Этим дело не ограничилось, но слов найти я не смогла. Я попыталась снова представить чувство ужаса, вины, охватившее меня тогда; чувство, что сейчас, сию минуту возникнет передо мной эта гнусная, ненужная мне тайна; но почему-то в памяти все было смутно, неясно, как во сне.
— Там был Гюстав, — продолжала я, не сдаваясь.
— И что? — буркнул Кассис с раздражением. — Что из этого? Он вечно там околачивался, старый пьяница. Подумаешь, новость!
Но его глаза по-прежнему избегали моего взгляда, то приклеивались к странице, то метались, как сухие листья под ветром.
— Была драка… Кажется… — пришлось выдавить мне из себя.
Я понимала, что он этого слышать не хочет, видела, что намеренно не поднимает на меня глаз, притворяется, будто читает, а сам только и мечтает, чтоб я заткнулась.
Молчание. В нем мы с ним и схлестнулись — старший брат с его жизненным опытом и я с грузом увиденного.
— А не могло получиться, что…
И тут он, рассвирепев, с блестящими от ярости и страха глазами вскинулся на меня:
— Что могло получиться?.. Черт побери, что ты несешь! — выплевывал он слова. — Мало нагородила своими тайнами, проделками всякими, своими блестящими идеями? — Он тяжело дышал, надвинувшись на меня, лицо дергалось. — Мало тебе всего этого?
— Я не понимаю, о чем ты… — чуть ли не со слезами вырвалось у меня.
— Соображать надо, вот что! — орал Кассис. — Положим, ты что-то подозреваешь! Положим, знаешь, отчего умер старик Гюстав. — Он помолчал, чтобы посмотреть, как я отреагирую, потом понизил голос до хриплого шепота. — Положим, подозреваешь кого-то. Куда ты с этим пойдешь? В полицию? К матери? В говенный Иностранный легион?
Мне было ужасно скверно, но я держалась: со свойственной мне наглостью, не мигая, я глядела на брата.
— Не можем мы никому об этом сказать, — сказал Кассис уже совсем другим голосом. — Ни единой душе. Спросят, откуда мы знаем. С кем мы общаемся. И если признаемся, — он быстро отвел взгляд, — если мы когда-нибудь кому-нибудь что-нибудь…
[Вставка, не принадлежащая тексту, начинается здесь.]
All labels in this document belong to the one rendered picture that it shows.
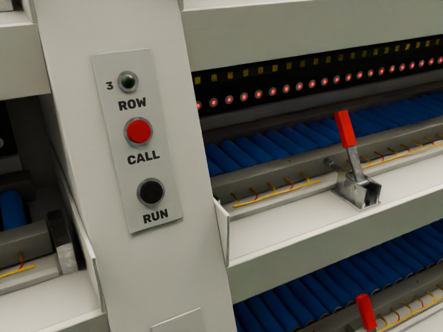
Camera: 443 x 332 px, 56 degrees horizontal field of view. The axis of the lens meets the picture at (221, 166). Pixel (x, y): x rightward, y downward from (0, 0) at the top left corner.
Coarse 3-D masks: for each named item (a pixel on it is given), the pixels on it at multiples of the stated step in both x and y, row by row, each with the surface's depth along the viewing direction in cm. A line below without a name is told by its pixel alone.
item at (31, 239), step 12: (24, 228) 33; (36, 228) 33; (0, 240) 32; (12, 240) 32; (24, 240) 32; (36, 240) 33; (48, 240) 33; (0, 252) 32; (12, 252) 32; (24, 252) 33; (36, 252) 33; (48, 252) 34; (0, 264) 32; (12, 264) 33; (0, 276) 31
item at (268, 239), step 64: (256, 64) 49; (320, 64) 54; (384, 64) 59; (256, 128) 50; (320, 128) 51; (384, 128) 51; (256, 192) 40; (320, 192) 42; (384, 192) 42; (256, 256) 34; (320, 256) 38
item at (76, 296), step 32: (0, 160) 40; (64, 192) 37; (64, 224) 33; (64, 256) 31; (32, 288) 31; (64, 288) 31; (96, 288) 28; (0, 320) 29; (32, 320) 29; (64, 320) 29; (96, 320) 29
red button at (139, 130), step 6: (138, 120) 28; (132, 126) 28; (138, 126) 28; (144, 126) 28; (132, 132) 28; (138, 132) 28; (144, 132) 28; (150, 132) 29; (132, 138) 28; (138, 138) 28; (144, 138) 29
Тут он внезапно смолк и уткнулся в книгу. Даже страх его куда-то делся: на лице осталась маска усталого безразличия.
— Даже хорошо, что мы не взрослые, — добавил он по-незнакомому холодно. — Известно, дети вечно всякое выдумывают. Что-то выискивают, за кем-то шпионят, всякая такая ерунда. Понятно, никто их всерьез не воспринимает. Мало ли что малолеткам в голову взбредет.
Я продолжала смотреть на него в упор:
— А как же Гюстав?..
— Что со старика взять, — бросил Кассис, безотчетно повторив слова Томаса. — Шел, свалился в реку. Выпил лишнего. Не первый случай.
Меня начало трясти.
— Мы ничего не видели, — твердо сказал Кассис. — Ни ты, ни я, ни Ренетт. Ничего не произошло, ясно?
Я мотнула головой:
— Нет. Я видела, видела!
Но Кассис, больше не удостаивая меня взглядом, углубился в чтение книги, отгородившись спасительным барьером художественной фантастики, за которым отчаянно сражались морлоки и элои. И сколько раз после я ни пыталась заговаривать с ним о том, брат притворялся, будто не понимает, о чем речь, или говорил, что это все мои выдумки. Возможно, со временем он даже убедил себя, что в действительности ничего такого и не было вовсе.
Дни шли за днями. Я извлекла навсегда апельсинный мешочек из материнской подушки, а также апельсиновую корку из бочонка с анчоусами и закопала все это в саду. У меня было чувство, что мне никогда это больше не понадобится.
«Проснулась в шесть утра, — пишет она, — впервые за многие месяцы. Странно, все теперь воспринимается иначе. Когда не спишь, окружающее потихоньку от тебя отползает. Земля будто выскальзывает из-под ног. Воздух заряжен яркими, жалящими частицами. Кажется, часть меня осталась позади, только не помню, какая именно. Они глядят на меня так хмуро. По-моему, боятся меня. Все, кроме Буаз. Эта не боится ничего. Хочется предупредить ее, что так долго не продлится».